Data from the global condition. Colour constancy index C, calculated along a vector joining the steady-state achromatic points for the two illuminants, plotted against number of trials since an illuminant shift t (2.1s inter-trial interval). The colour of the symbols and lines represents the illuminant chromaticity relative to which the constancy index was calculated: sunlight (yellow) or skylight (blue). Filled symbols indicate the constancy index calculated relative to the illuminant chromaticity used on that trial, and open symbols represent the index calculated relative to the other illuminant, for comparison. The shaded regions of the plot indicate the time-course of the illuminant switch: sunlight (yellow) or skylight (blue). Presentations are labelled such that A_n is the nth trial after a change in simulated illuminant to sunlight, and B_n is the nth trial after a change in simulated illuminant to skylight.

Figure 7

Data from the isolated condition.
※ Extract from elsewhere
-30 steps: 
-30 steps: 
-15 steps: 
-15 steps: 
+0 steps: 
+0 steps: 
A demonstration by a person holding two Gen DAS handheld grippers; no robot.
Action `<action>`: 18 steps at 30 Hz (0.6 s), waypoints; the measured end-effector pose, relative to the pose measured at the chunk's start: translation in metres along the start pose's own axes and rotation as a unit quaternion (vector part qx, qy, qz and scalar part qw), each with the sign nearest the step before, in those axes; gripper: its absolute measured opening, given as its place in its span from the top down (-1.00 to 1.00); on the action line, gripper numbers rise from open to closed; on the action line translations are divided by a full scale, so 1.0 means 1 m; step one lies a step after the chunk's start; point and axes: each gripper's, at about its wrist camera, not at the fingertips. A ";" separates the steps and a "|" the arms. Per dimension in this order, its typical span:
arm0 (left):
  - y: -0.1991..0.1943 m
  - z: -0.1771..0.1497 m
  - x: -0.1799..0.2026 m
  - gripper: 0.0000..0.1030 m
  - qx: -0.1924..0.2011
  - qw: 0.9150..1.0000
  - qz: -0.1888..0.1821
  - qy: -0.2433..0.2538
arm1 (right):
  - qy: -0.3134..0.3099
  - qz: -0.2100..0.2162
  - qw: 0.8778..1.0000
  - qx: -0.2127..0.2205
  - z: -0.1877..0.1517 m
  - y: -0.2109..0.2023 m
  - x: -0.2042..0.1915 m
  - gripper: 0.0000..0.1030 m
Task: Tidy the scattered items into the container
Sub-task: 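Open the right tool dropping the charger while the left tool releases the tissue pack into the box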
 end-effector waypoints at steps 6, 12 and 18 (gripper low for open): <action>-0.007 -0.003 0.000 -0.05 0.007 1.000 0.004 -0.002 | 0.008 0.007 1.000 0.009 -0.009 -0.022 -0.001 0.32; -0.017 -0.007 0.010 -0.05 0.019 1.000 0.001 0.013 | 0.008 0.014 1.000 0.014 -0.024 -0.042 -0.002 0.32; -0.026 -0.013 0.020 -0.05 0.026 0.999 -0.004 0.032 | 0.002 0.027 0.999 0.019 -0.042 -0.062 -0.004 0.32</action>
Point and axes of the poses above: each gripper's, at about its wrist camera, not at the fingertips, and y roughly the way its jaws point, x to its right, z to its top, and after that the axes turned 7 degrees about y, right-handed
Colour constancy C index plotted against t, as in Figure 6. The colour of the shaded background now indicates the simulated illuminant over the test patch only.

Figure 8

Data from the inconsistent condition. Colour constancy C index plotted against t, as in Figure 6. The colour of the shaded background indicates the simulated illuminant over the test patch, whilst the illuminant over the background ellipses was Illuminant C. The green horizontal lines show the relative location of the steady-state achromatic point measured under Illuminant C, relative to the steady-state achromatic point measured under either sunlight or skylight as indicated by the shaded background.

Figure 9

Amplitudes (top panel) and phases (bottom panel) of the first fundamental Fourier components of the measured constancy indices, relative to sunlight, over the course of the 20 possible temporal positions (C_A(t)).